In the listing that follows, count each line containing the string "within" and report only the count.

> [DATASET]:

——

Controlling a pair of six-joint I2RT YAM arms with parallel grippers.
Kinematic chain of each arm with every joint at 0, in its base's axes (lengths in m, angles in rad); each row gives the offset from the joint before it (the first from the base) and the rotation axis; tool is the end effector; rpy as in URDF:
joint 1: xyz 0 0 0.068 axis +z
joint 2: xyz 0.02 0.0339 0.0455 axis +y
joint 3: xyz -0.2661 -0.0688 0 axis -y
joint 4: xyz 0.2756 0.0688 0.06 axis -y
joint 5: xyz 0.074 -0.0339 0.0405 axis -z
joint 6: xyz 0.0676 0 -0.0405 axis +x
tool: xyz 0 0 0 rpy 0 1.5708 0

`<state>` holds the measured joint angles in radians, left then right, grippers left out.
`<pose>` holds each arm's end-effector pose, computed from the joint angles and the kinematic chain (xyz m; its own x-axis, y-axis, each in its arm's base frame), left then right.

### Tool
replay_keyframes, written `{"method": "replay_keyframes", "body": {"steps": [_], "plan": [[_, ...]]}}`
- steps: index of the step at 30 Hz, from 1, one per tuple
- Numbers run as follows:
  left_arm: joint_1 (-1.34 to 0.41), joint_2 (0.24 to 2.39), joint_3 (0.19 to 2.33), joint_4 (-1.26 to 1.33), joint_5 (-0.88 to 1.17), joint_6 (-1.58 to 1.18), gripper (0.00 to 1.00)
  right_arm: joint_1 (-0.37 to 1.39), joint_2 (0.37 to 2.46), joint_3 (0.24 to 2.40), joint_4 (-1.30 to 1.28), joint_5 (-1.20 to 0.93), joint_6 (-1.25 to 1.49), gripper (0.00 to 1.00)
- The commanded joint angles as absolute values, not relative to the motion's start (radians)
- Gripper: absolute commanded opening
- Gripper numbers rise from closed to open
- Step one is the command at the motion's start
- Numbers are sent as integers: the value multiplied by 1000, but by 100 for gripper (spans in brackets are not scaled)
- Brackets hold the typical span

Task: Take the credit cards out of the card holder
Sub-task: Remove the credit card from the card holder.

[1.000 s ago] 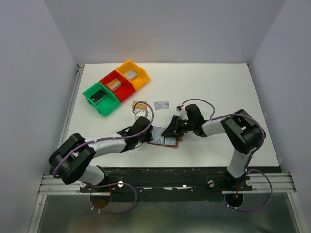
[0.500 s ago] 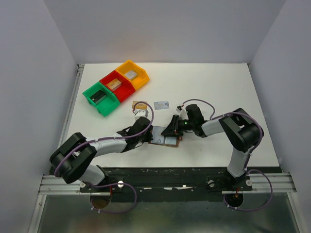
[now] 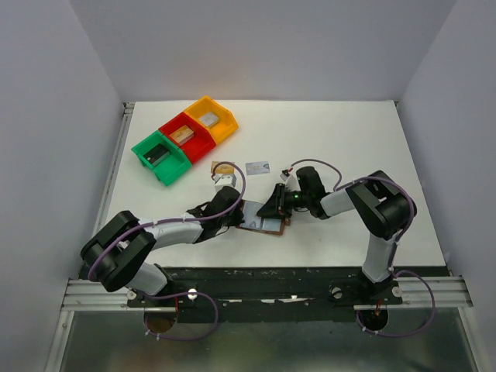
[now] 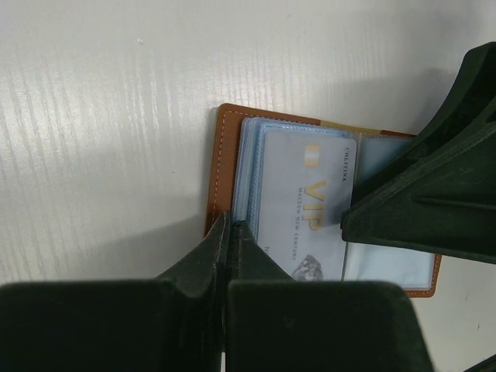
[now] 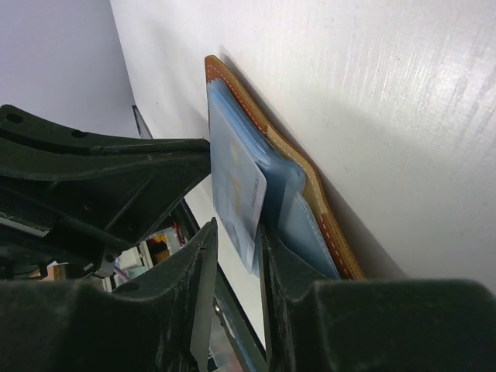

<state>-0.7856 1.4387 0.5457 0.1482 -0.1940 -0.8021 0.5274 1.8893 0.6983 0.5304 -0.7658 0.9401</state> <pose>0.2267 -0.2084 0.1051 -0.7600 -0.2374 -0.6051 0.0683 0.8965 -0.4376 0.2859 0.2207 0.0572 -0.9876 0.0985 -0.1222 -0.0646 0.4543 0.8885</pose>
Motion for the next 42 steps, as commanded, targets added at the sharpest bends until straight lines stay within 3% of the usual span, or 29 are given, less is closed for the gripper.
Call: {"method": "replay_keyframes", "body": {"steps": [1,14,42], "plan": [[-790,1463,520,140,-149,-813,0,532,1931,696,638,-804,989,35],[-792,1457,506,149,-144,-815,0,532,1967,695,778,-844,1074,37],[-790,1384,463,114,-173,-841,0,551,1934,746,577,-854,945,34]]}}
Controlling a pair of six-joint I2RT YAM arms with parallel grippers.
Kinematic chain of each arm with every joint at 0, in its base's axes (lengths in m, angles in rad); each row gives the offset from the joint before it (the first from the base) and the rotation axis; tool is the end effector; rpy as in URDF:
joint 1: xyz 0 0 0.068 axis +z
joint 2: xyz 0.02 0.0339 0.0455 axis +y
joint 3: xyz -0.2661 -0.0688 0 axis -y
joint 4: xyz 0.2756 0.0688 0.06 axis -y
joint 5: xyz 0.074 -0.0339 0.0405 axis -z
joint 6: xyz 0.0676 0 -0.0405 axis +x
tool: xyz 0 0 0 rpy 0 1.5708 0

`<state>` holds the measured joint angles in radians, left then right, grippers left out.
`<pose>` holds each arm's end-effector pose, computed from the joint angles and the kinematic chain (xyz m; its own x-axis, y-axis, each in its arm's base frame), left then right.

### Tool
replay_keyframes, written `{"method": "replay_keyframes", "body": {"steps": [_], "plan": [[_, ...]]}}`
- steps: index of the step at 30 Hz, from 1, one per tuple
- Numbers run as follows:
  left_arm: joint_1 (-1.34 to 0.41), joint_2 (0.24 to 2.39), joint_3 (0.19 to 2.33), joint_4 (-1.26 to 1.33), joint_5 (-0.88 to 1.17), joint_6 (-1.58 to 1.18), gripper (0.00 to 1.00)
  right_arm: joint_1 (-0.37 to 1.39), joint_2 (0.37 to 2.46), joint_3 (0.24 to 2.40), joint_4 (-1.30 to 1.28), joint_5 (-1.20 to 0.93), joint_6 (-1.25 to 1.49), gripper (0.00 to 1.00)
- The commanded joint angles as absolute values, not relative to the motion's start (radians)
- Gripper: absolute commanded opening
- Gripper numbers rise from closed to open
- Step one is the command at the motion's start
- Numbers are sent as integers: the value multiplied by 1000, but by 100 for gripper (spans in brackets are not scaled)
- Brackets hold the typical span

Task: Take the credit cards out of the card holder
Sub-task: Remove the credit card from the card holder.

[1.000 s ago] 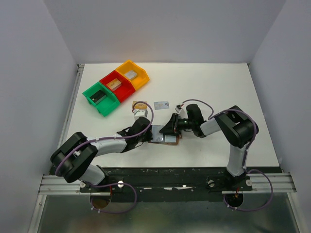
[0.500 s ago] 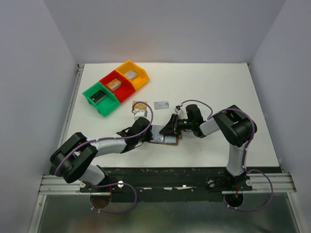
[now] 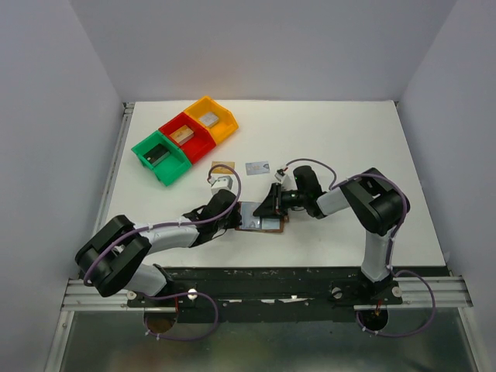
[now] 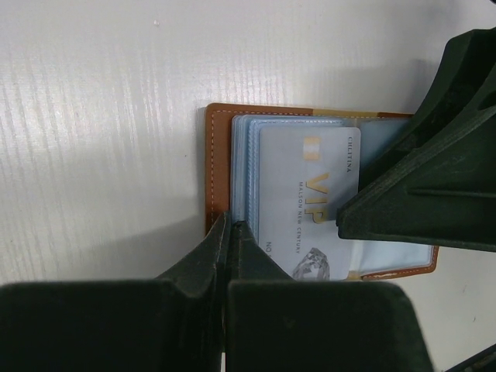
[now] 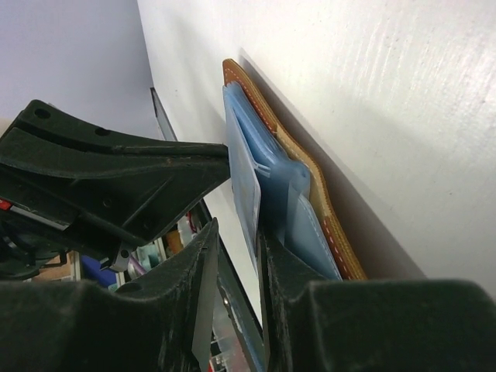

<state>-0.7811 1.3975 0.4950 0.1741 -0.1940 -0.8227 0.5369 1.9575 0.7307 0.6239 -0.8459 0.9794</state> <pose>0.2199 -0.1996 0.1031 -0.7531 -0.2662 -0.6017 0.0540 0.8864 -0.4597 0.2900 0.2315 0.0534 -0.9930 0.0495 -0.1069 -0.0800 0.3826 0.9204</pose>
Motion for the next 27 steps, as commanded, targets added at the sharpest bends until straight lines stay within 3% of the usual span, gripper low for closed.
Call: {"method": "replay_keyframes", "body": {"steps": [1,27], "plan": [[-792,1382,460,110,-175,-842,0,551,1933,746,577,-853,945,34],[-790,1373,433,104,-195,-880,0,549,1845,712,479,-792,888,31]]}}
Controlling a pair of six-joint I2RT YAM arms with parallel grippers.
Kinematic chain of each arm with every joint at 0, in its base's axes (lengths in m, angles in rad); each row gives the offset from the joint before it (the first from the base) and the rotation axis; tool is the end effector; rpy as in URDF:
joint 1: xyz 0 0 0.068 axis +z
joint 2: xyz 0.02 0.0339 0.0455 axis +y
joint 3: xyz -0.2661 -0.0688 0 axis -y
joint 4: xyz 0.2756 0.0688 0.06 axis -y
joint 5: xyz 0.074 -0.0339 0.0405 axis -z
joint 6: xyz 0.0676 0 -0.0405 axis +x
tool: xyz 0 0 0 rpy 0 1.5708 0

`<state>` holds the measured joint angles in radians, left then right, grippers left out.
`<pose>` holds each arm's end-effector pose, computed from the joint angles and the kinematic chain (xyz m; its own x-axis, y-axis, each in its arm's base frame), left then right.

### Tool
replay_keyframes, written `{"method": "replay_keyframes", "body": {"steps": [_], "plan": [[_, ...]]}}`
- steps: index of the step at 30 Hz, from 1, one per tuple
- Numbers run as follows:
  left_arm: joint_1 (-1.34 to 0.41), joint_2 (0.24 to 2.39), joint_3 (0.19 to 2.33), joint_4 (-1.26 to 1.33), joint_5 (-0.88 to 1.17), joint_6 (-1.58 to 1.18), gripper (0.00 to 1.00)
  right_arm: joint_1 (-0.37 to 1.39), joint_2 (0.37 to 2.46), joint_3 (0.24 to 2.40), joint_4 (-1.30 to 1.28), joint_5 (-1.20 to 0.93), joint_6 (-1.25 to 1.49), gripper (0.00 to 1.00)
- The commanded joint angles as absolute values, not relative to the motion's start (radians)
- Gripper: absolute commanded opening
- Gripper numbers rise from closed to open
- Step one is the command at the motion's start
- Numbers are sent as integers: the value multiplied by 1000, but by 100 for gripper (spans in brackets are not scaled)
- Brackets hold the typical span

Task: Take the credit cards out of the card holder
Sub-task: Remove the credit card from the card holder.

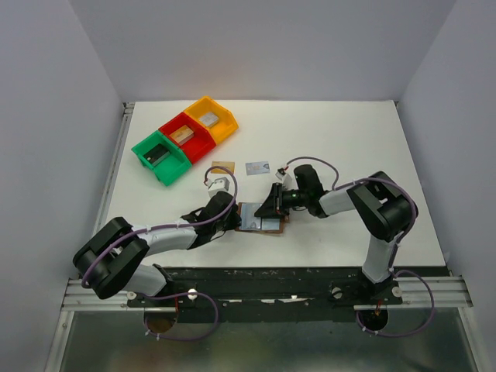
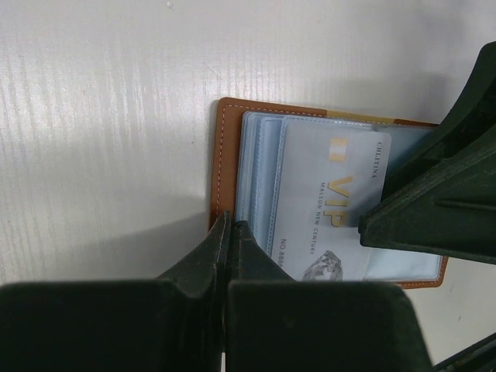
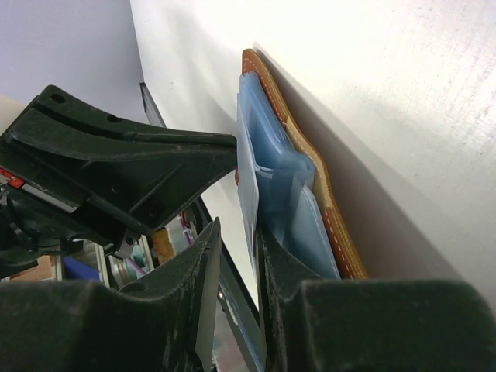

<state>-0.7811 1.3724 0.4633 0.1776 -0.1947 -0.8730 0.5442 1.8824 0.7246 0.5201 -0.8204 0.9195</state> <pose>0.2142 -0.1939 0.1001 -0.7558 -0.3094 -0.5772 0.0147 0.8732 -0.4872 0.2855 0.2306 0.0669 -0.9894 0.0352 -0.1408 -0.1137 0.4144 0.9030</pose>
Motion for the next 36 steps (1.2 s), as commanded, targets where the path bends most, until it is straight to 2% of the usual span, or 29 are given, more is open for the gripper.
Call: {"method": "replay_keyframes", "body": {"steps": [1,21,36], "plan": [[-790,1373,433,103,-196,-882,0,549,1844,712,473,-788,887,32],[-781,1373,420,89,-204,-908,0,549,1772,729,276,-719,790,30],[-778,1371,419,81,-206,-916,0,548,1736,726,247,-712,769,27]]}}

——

> [RESPONSE TO THE EXERCISE]: 2